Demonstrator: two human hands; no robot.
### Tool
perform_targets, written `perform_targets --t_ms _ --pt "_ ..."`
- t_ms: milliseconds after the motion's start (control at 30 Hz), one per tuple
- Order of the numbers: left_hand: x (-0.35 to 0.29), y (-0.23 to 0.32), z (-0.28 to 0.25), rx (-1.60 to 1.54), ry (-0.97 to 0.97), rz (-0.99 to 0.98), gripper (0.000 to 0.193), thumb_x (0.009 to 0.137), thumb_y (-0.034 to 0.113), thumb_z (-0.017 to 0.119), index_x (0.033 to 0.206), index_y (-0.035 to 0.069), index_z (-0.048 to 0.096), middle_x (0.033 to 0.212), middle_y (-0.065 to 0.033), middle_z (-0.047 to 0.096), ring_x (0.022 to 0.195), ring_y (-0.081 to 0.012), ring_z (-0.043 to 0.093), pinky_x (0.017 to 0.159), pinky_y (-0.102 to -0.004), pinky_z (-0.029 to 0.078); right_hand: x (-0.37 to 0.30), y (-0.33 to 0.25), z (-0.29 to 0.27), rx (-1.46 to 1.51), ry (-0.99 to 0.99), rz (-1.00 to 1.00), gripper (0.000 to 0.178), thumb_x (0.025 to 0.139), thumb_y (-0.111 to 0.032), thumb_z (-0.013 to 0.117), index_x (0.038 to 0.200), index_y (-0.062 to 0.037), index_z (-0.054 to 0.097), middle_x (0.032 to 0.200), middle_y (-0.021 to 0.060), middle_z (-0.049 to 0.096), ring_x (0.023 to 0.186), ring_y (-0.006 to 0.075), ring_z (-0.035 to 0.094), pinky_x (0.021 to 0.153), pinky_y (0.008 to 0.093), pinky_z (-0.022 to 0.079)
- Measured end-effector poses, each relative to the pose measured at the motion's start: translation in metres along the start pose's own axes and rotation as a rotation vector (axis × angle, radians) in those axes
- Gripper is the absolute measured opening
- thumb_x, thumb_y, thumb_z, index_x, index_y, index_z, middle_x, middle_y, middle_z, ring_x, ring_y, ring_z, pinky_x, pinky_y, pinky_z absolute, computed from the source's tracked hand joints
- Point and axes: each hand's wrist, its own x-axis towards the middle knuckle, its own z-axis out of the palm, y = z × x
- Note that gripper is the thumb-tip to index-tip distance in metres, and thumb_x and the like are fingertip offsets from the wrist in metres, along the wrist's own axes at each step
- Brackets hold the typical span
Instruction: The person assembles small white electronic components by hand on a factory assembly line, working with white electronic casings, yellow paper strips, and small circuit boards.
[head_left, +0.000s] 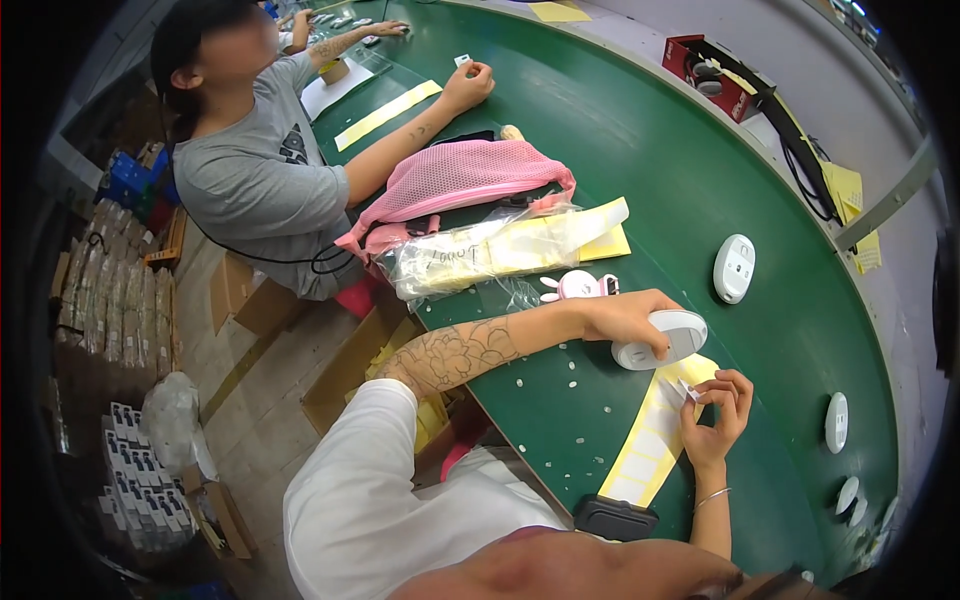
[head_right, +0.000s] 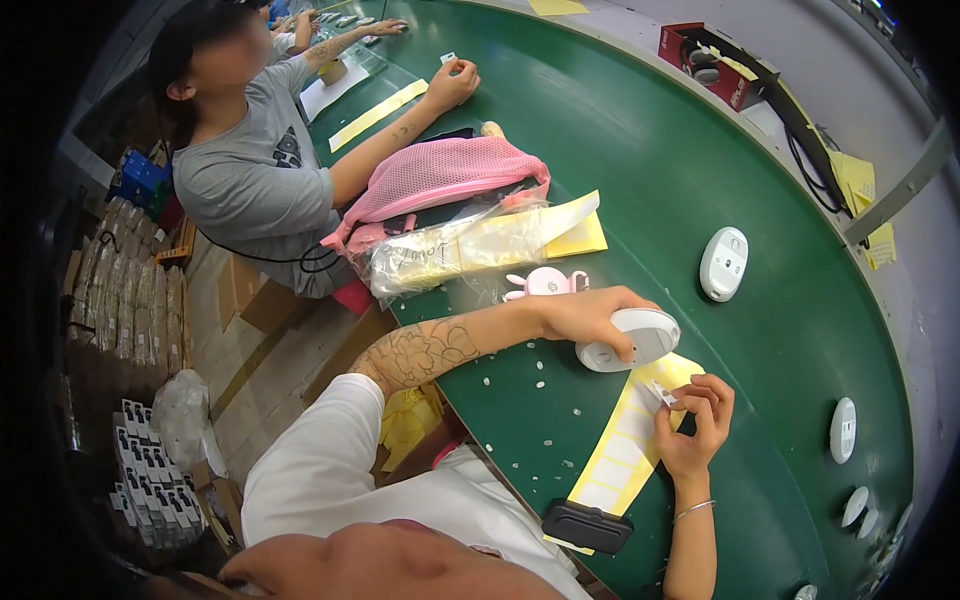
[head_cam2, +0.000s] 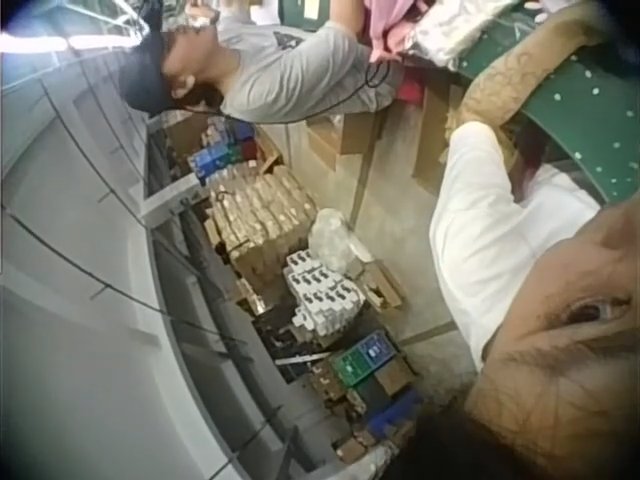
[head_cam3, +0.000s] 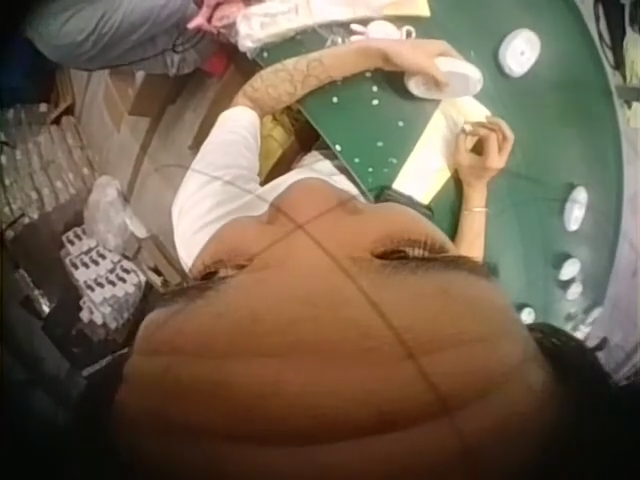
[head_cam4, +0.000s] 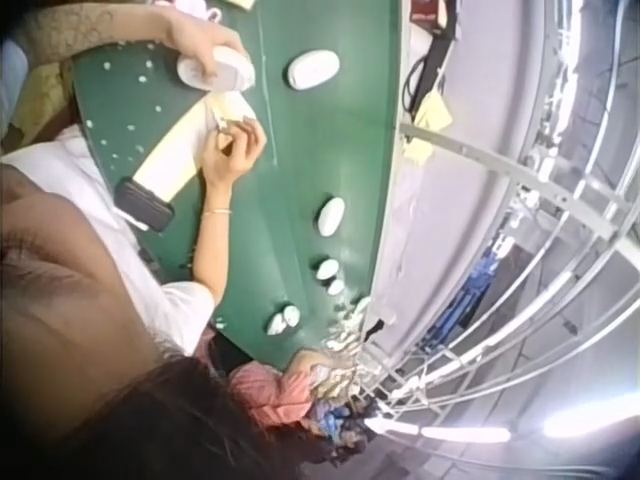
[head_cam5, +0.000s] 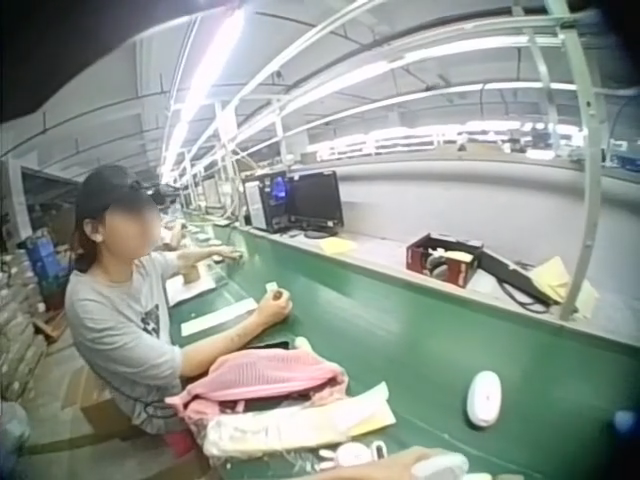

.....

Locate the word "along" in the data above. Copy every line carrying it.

- Measured end-effector poses, each relative to the pose measured at the motion's start: translation in metres along the start pose's own axes and rotation as a rotation vector (axis × angle, radians) in those axes
- Note that gripper is the thumb-tip to index-tip distance in metres, and thumb_x and the like are fingertip offsets from the wrist in metres, along the wrist's own axes at each step

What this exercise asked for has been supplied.